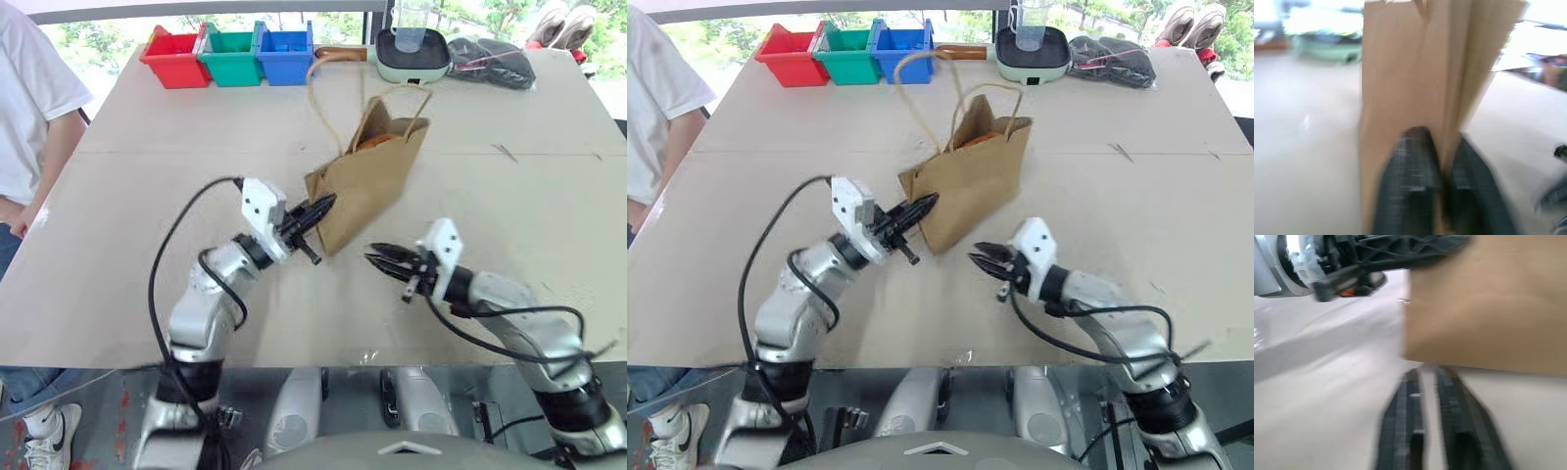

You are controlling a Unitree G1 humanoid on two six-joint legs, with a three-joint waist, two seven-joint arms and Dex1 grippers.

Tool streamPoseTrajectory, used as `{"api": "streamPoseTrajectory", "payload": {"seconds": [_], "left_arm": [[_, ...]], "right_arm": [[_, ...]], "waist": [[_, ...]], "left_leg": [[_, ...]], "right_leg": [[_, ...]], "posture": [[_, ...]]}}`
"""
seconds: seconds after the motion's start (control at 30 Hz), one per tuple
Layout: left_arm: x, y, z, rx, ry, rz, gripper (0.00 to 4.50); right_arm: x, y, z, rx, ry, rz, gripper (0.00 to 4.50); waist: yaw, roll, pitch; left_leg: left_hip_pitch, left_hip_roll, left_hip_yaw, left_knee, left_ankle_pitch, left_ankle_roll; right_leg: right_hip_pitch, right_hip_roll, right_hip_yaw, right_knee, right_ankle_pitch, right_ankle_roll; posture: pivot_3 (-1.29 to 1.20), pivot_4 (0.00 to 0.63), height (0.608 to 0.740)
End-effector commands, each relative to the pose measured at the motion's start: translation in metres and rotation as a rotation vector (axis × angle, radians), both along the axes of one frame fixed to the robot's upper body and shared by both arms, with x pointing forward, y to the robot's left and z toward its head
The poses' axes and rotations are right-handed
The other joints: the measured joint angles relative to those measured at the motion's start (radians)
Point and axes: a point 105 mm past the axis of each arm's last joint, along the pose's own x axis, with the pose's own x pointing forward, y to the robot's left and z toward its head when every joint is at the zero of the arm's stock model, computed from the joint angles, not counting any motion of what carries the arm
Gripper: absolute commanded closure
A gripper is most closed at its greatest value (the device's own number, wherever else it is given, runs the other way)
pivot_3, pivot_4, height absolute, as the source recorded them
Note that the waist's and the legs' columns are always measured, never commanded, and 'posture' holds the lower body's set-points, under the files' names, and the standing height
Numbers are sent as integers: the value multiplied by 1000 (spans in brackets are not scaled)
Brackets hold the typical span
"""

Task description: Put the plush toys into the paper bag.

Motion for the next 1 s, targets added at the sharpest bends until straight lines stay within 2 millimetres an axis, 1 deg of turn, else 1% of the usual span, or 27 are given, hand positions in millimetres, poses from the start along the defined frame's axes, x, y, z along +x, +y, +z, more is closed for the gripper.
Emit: {"api": "streamPoseTrajectory", "payload": {"seconds": [0.03, 0.07, 0.1, 0.17, 0.23, 0.37, 0.43, 0.47, 0.5, 0.53, 0.57, 0.6, 0.63, 0.67, 0.7, 0.73, 0.8, 0.83, 0.9, 0.93, 1.0], "left_arm": [[-1, 21, 12, 131, -65, -300, 4500], [3, 24, 11, 161, -62, -339, 4500], [10, 25, 11, 188, -52, -376, 4500], [19, 24, 10, 227, -38, -430, 4500], [29, 19, 6, 277, -35, -478, 4500], [45, 6, -5, 366, -36, -493, 4500], [46, 6, -7, 390, -68, -501, 4500], [48, 7, -4, 357, -59, -487, 4500], [51, 9, 2, 311, -65, -448, 3802], [53, 13, 8, 254, -58, -403, 3456], [53, 20, 12, 219, -57, -357, 2991], [52, 24, 14, 205, -60, -328, 2619], [49, 27, 14, 201, -53, -306, 2141], [42, 35, 16, 154, -5, -269, 1782], [35, 43, 17, 120, 46, -214, 1265], [26, 50, 17, 86, 108, -165, 1265], [0, 65, 11, 66, 169, -64, 1265], [-13, 72, 4, 70, 208, -15, 1265], [-39, 80, -8, 79, 269, 33, 1265], [-52, 85, -17, 98, 291, 69, 1265], [-70, 91, -27, 107, 319, 134, 1265]], "right_arm": [[-12, -41, 21, -70, -135, -97, 2258], [-14, -51, 23, -90, -148, -122, 1897], [-18, -61, 27, -110, -164, -141, 1435], [-27, -72, 32, -136, -188, -144, 564], [-34, -82, 39, -158, -209, -159, 66], [-41, -92, 45, -213, -227, -191, 66], [-40, -93, 46, -222, -230, -194, 66], [-40, -92, 46, -225, -229, -188, 66], [-40, -90, 46, -232, -229, -177, 0], [-38, -89, 47, -232, -228, -163, 0], [-37, -87, 48, -231, -227, -149, 0], [-36, -87, 49, -230, -226, -141, 0], [-35, -88, 49, -230, -229, -138, 0], [-33, -89, 51, -224, -227, -133, 0], [-31, -91, 52, -217, -221, -129, 0], [-29, -94, 51, -217, -214, -126, 0], [-29, -103, 47, -232, -184, -120, 0], [-30, -109, 44, -251, -172, -120, 0], [-31, -120, 41, -272, -153, -128, 0], [-32, -129, 38, -289, -138, -139, 0], [-33, -147, 30, -323, -110, -168, 0]], "waist": [[2, 0, 0], [0, 0, 0], [-1, 0, 0], [-1, -1, -1], [-2, -1, -1], [-6, -2, -1], [-11, -3, -1], [-12, -3, -1], [-14, -2, -1], [-16, -3, -1], [-18, -3, -1], [-21, -2, -1], [-25, -2, -1], [-29, -2, -1], [-30, -2, -1], [-34, -2, -1], [-36, -2, -1], [-33, -2, -1], [-24, -2, -1], [-15, -2, -1], [1, -1, -1]], "left_leg": [[0, 0, -1, 0, 1, -1], [0, 0, -2, 0, 1, -1], [1, 0, -1, 0, 1, -1], [1, -1, 0, 0, 1, -1], [0, -1, 0, 0, 1, -1], [0, -1, -1, 0, 1, -1], [0, 0, -1, 0, 1, -1], [0, 0, -1, 0, 1, -1], [0, 0, -1, 0, 1, -1], [0, 0, -1, 0, 1, -1], [0, 0, -1, 0, 1, -1], [0, 0, -1, 0, 1, -1], [0, 0, -1, 0, 1, -1], [0, 2, -2, 0, 1, -1], [0, 2, -3, 0, 1, -1], [1, 4, -5, 0, 1, -1], [1, 6, -5, 0, 1, -1], [1, 7, -5, -1, 1, -1], [1, 7, -4, -1, 1, -1], [1, 6, -4, -1, 1, -1], [1, 5, -4, 0, 1, -1]], "right_leg": [[0, 1, -1, -1, 0, 0], [1, 2, -2, -1, 0, 0], [1, 2, -1, -1, 0, 0], [1, 0, 0, -2, 0, 0], [2, 0, 0, -1, 0, 1], [2, 1, -1, -1, 0, 1], [2, 1, 0, -1, 0, 1], [2, 1, 0, -1, 0, 1], [2, 1, 0, -1, 0, 1], [2, 1, 0, 0, 0, 1], [1, 1, 0, 0, 0, 1], [1, 1, 0, 0, 0, 1], [1, 1, 0, 0, 0, 1], [1, 0, 1, 0, 0, 1], [1, 1, 1, 0, 0, 1], [1, 1, 1, 0, 0, 1], [1, 0, 2, 0, 0, 0], [0, -1, 2, 0, 0, 0], [0, -3, 2, -1, 0, 0], [1, -4, 2, -1, 0, 0], [1, -4, 1, -1, 0, 0]], "posture": [[0, 150, 740], [0, 150, 740], [0, 150, 740], [0, 150, 740], [0, 150, 740], [0, 150, 740], [0, 150, 740], [0, 150, 740], [0, 150, 740], [0, 150, 740], [0, 150, 740], [0, 150, 740], [0, 150, 740], [0, 150, 740], [0, 150, 740], [0, 150, 740], [0, 150, 740], [0, 150, 740], [0, 150, 740], [0, 150, 740], [0, 150, 740]]}}
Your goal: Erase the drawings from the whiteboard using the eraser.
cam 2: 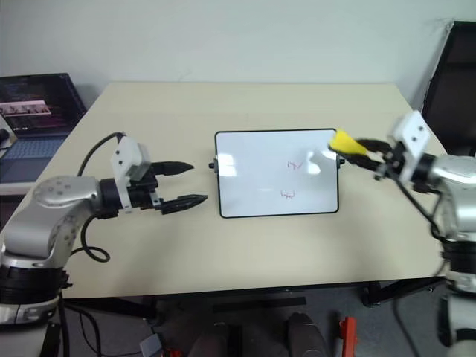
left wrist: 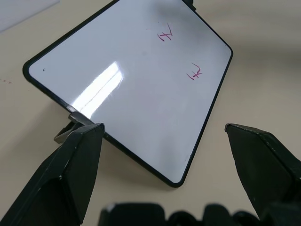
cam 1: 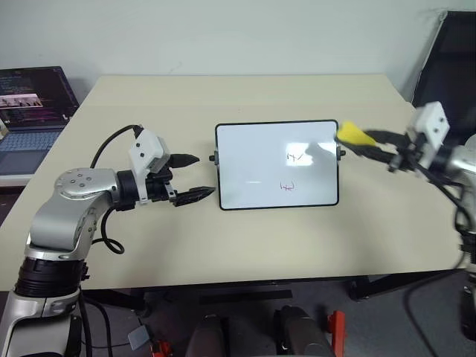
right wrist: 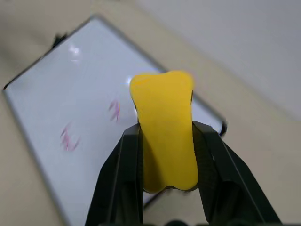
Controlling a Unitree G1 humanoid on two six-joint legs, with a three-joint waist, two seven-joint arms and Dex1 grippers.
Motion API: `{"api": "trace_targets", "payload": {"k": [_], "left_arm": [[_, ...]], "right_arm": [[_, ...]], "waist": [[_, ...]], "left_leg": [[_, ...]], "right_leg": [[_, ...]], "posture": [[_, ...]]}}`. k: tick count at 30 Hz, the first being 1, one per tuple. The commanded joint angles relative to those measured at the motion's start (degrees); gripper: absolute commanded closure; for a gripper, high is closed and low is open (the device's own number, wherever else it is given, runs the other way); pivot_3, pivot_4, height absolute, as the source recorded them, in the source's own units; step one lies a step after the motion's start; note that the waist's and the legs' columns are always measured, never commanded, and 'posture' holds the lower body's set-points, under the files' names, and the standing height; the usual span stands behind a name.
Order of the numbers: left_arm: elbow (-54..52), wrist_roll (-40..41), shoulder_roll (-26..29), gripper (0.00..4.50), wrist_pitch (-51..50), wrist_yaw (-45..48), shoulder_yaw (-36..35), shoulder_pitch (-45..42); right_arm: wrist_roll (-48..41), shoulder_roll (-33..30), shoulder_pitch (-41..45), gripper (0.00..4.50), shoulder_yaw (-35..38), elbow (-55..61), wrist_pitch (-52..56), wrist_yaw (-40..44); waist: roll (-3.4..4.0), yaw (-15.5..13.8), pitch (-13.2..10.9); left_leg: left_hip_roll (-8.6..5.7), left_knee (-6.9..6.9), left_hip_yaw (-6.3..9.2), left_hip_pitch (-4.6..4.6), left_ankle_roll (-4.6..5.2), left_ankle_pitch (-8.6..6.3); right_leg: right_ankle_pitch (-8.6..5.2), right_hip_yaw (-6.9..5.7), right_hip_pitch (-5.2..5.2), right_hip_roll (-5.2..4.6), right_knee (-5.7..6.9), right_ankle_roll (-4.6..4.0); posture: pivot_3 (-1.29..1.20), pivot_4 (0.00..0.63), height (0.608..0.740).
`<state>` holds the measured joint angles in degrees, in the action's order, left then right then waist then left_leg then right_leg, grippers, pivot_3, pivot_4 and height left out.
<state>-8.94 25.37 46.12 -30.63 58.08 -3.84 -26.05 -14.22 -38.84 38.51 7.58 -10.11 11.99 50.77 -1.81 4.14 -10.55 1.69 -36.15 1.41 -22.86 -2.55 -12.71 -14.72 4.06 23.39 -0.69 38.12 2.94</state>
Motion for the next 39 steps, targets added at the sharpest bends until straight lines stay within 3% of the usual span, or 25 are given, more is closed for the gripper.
{"api": "trace_targets", "payload": {"k": [1,10,19,31,34,39], "left_arm": [[-1.8,0.23,-0.6,0.0,0.36,-0.39,0.31,-0.43],[-3.01,0.57,-1.66,0.0,-0.46,-0.81,1.01,-0.02],[-3.5,0.83,-1.11,0.0,-0.75,-0.97,0.55,0.38],[-3.2,0.53,-1.31,0.0,-0.54,-0.87,0.84,-0.25],[-2.96,0.43,-1.42,0.0,-0.43,-0.83,1.0,-0.4],[-2.89,0.37,-1.64,0.0,-0.42,-0.88,1.18,-0.54]], "right_arm": [[8.23,4.78,2.82,3.4,-0.87,-7.9,-9.32,-14.42],[15.12,11.76,2.93,3.4,-6.54,-20.04,-18.96,-21.62],[23.6,13.08,0.76,3.41,-14.8,-25.79,-26.46,-22.79],[25.49,13.99,-4.03,3.41,-21.91,-19.61,-26.86,-16.32],[24.65,13.39,-4.47,3.41,-21.93,-18.25,-26.33,-14.28],[20.86,12.28,-3.75,3.41,-18.19,-16.12,-24.04,-12.48]], "waist": [[-0.01,-0.34,0.0],[0.0,-1.02,0.0],[-0.09,-0.17,0.09],[-0.31,0.95,0.31],[-0.31,0.85,0.31],[-0.3,0.7,0.3]], "left_leg": [[0.0,0.0,0.0,-0.02,0.0,0.0],[-0.07,0.05,-0.03,-0.14,-0.01,-0.01],[-0.02,-0.03,-0.04,0.29,0.04,0.02],[0.06,-0.06,-0.02,0.69,0.08,0.06],[0.06,-0.03,0.01,1.14,0.08,0.06],[0.06,-0.03,0.03,1.14,0.08,0.06]], "right_leg": [[0.04,0.0,0.0,0.0,-0.02,-0.07],[0.15,-0.02,0.07,-0.11,-0.1,-0.24],[0.18,0.05,-0.27,-0.02,-0.01,-0.13],[0.22,0.12,-0.6,0.1,0.0,-0.05],[0.03,0.08,-1.11,0.09,-0.14,-0.32],[0.03,0.07,-1.12,0.07,-0.14,-0.33]], "posture": [[0.0,0.15,0.74],[0.0,0.15,0.74],[0.0,0.15,0.74],[0.0,0.15,0.74],[0.0,0.15,0.74],[0.0,0.15,0.74]]}}
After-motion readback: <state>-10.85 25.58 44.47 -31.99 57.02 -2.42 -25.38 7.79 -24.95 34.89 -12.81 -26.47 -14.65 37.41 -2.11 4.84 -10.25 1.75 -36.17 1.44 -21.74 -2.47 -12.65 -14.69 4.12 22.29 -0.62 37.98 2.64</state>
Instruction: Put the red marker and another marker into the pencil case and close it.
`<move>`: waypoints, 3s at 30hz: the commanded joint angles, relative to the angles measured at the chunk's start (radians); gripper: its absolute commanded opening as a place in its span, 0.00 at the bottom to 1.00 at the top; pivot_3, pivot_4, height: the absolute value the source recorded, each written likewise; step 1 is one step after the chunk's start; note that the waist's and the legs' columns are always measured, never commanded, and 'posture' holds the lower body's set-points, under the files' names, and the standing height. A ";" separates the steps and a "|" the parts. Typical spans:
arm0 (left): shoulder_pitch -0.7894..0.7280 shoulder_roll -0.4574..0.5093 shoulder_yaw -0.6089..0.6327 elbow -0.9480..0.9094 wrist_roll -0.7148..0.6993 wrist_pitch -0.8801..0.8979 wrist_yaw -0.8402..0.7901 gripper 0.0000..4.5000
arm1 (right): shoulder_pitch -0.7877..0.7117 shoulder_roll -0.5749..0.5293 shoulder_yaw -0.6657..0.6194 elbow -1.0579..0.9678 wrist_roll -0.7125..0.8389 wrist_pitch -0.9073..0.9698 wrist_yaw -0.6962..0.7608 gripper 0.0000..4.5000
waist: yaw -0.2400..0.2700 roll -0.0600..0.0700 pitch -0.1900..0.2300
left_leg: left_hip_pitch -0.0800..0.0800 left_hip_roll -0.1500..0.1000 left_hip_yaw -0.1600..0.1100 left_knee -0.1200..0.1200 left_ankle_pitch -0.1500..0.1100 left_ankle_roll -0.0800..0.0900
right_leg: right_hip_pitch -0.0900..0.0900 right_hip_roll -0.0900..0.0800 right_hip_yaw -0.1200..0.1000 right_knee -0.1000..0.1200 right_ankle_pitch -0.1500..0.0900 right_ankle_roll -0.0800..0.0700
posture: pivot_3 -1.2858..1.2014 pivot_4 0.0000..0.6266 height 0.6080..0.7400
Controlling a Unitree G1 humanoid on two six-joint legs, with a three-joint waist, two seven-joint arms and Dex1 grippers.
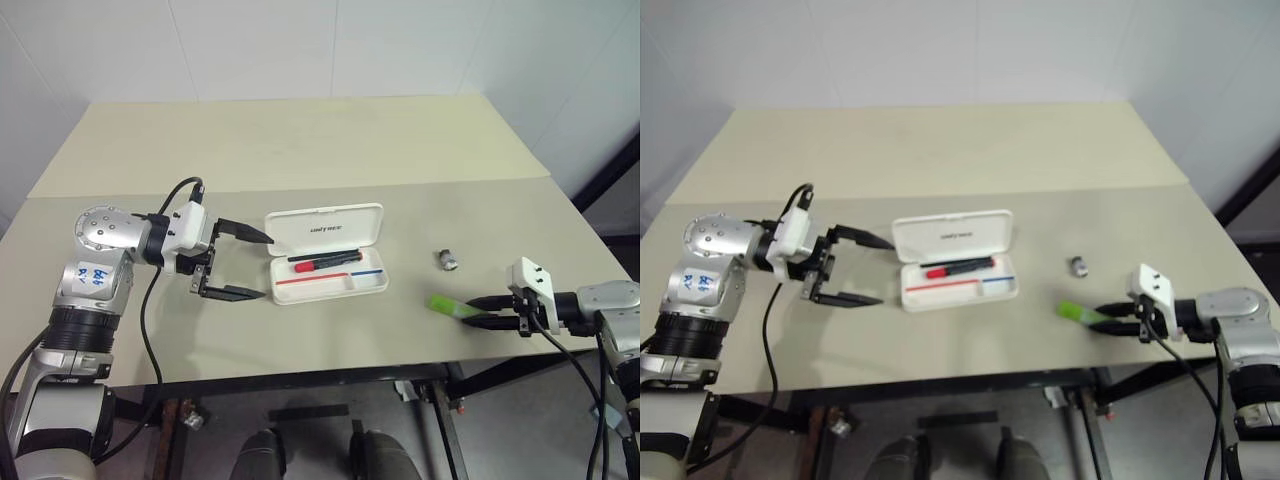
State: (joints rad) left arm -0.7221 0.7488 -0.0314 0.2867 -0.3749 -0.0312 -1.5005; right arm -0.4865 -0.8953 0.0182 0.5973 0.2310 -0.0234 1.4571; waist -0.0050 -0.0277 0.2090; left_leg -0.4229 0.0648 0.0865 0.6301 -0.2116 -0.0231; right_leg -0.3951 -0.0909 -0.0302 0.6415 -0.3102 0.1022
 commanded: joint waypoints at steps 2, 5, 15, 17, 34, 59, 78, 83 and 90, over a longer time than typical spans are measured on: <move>0.002 0.024 0.028 -0.001 -0.005 -0.036 -0.027 1.00 | -0.029 0.006 -0.032 -0.092 0.036 -0.006 0.011 0.24 | -0.001 0.000 0.000 | 0.000 0.000 0.000 0.000 0.000 0.000 | 0.000 0.000 0.000 0.000 0.000 0.000 | 0.52 0.24 1.00; 0.006 0.038 0.033 0.018 -0.003 -0.050 -0.032 1.00 | -0.078 0.015 -0.014 -0.202 0.057 0.043 0.023 0.24 | -0.011 0.000 0.000 | 0.001 0.000 0.003 0.000 0.000 0.000 | -0.001 0.000 0.004 0.002 0.000 0.000 | 0.52 0.24 1.00; 0.051 0.075 0.062 0.076 0.011 -0.094 -0.003 1.00 | -0.280 0.181 0.158 -0.423 0.020 0.204 -0.002 0.24 | -0.021 0.000 0.000 | 0.000 0.002 0.004 -0.001 -0.001 -0.001 | -0.004 0.002 0.006 0.002 0.000 0.000 | 0.52 0.24 1.00; 0.071 0.081 0.071 0.072 0.011 -0.096 0.006 1.00 | -0.324 0.236 0.200 -0.405 0.004 0.205 -0.009 0.24 | -0.020 0.000 0.000 | -0.001 0.002 0.005 0.000 -0.002 0.000 | -0.005 0.001 0.006 0.001 0.000 0.000 | 0.52 0.24 1.00; 0.297 0.115 0.181 -0.129 -0.023 -0.020 0.118 1.00 | -0.518 0.584 0.376 -0.125 -0.138 0.084 -0.015 0.24 | -0.025 -0.002 -0.001 | -0.006 0.004 0.010 -0.001 -0.004 0.000 | -0.014 0.002 0.010 0.004 0.000 0.000 | 0.52 0.24 1.00; 0.337 0.095 0.181 -0.195 -0.027 0.010 0.175 1.00 | -0.616 0.652 0.333 0.216 -0.218 -0.116 -0.054 0.24 | -0.030 -0.002 -0.001 | -0.006 0.004 0.011 -0.002 -0.004 -0.001 | -0.015 0.003 0.011 0.004 0.000 0.000 | 0.52 0.24 1.00; 0.311 0.073 0.166 -0.175 -0.019 0.001 0.180 1.00 | -0.649 0.661 0.274 0.233 -0.204 -0.170 -0.009 0.99 | -0.037 -0.002 -0.001 | -0.006 0.005 0.012 -0.003 -0.004 -0.001 | -0.016 0.003 0.011 0.005 0.000 0.000 | 0.52 0.24 1.00; 0.308 0.069 0.161 -0.170 -0.018 -0.003 0.179 1.00 | -0.639 0.654 0.266 0.210 -0.191 -0.157 0.000 0.99 | -0.042 -0.002 -0.001 | -0.006 0.005 0.012 -0.003 -0.004 -0.001 | -0.016 0.003 0.011 0.005 0.000 0.000 | 0.52 0.24 1.00; 0.297 0.066 0.152 -0.167 -0.018 -0.004 0.179 1.00 | -0.509 0.556 0.222 -0.100 -0.080 0.035 0.044 0.99 | -0.040 -0.002 -0.001 | -0.006 0.004 0.011 -0.003 -0.004 -0.001 | -0.015 0.003 0.011 0.004 0.000 0.000 | 0.52 0.24 1.00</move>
State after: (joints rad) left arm -0.4123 0.8129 0.1113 0.1320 -0.3862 -0.0255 -1.3232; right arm -1.0081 -0.3137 0.2699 0.5975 0.1044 -0.0402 1.4764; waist -0.0452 -0.0300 0.2077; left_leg -0.4289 0.0691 0.0982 0.6274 -0.2161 -0.0244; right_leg -0.4104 -0.0884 -0.0192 0.6457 -0.3102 0.1020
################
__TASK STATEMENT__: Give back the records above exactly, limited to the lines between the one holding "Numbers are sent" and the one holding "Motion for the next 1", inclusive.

__TASK RESPONSE__:
Numbers are sent as integers: the value multiplied by 1000 (spans in brackets are not scaled)
Brackets hold the typical span
"""

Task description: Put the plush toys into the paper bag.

Motion for the next 1 s, targets added at the sharpest bends until straight lines stay within 2 millimetres an axis, 1 deg of turn, else 1% of the usual span, or 27 are given, hand positions in millimetres, poses from the start along the defined frame's axes, x, y, z along +x, +y, +z, more is closed for the gripper.

The output for this exercise is now complete.